Exercise description >>
Reproduce all the data, character for character.
● ● ● ● ● ● ●
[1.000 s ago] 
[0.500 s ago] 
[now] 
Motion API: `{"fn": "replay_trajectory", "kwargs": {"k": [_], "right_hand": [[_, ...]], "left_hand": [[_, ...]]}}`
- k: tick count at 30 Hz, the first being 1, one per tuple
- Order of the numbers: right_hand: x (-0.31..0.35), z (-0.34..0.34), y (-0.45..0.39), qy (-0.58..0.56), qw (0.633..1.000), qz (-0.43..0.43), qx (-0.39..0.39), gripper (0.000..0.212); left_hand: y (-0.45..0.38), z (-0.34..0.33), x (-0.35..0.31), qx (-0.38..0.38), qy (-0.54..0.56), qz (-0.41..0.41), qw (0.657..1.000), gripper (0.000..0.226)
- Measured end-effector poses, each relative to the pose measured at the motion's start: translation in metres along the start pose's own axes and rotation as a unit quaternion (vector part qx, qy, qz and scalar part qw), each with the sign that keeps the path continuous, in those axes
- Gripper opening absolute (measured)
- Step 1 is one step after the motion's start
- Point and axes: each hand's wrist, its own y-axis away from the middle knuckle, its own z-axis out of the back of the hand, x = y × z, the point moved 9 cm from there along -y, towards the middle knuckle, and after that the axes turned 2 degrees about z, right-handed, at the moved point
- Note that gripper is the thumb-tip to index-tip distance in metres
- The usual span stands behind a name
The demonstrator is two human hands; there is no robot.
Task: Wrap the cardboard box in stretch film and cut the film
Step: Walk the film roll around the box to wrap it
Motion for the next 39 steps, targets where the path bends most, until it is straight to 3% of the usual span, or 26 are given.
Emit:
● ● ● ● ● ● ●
Result of this task >>
[1.000 s ago] 
[0.500 s ago] 
[now] 
Motion API: `{"fn": "replay_trajectory", "kwargs": {"k": [_], "right_hand": [[_, ...]], "left_hand": [[_, ...]]}}`
- k: tick count at 30 Hz, the first being 1, one per tuple
- Order of the numbers: right_hand: x (-0.31..0.35), z (-0.34..0.34), y (-0.45..0.39), qy (-0.58..0.56), qw (0.633..1.000), qz (-0.43..0.43), qx (-0.39..0.39), gripper (0.000..0.212); left_hand: y (-0.45..0.38), z (-0.34..0.33), x (-0.35..0.31), qx (-0.38..0.38), qy (-0.54..0.56), qz (-0.41..0.41), qw (0.657..1.000), gripper (0.000..0.226)
- Measured end-effector poses, each relative to the pose measured at the motion's start: translation in metres along the start pose's own axes and rotation as a unit quaternion (vector part qx, qy, qz and scalar part qw), each with the sign that keeps the path continuous, in those axes
- Gripper opening absolute (measured)
- Step 1 is one step after the motion's start
- Point and axes: each hand's wrist, its own y-axis away from the middle knuckle, its own z-axis out of the back of the hand, x = y × z, the point moved 9 cm from there along -y, towards the middle knuckle, and after that the axes turned 2 degrees about z, right-handed, at the moved point
- Note that gripper is the thumb-tip to index-tip distance in metres
- The usual span stands behind a name
The demonstrator is two human hands; there is no robot.
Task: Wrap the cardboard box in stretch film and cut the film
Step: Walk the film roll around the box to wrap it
Motion for the next 39 steps, targets where the path bends most, until it is straight to 3% of the usual span, or 26 are given.
Emit:

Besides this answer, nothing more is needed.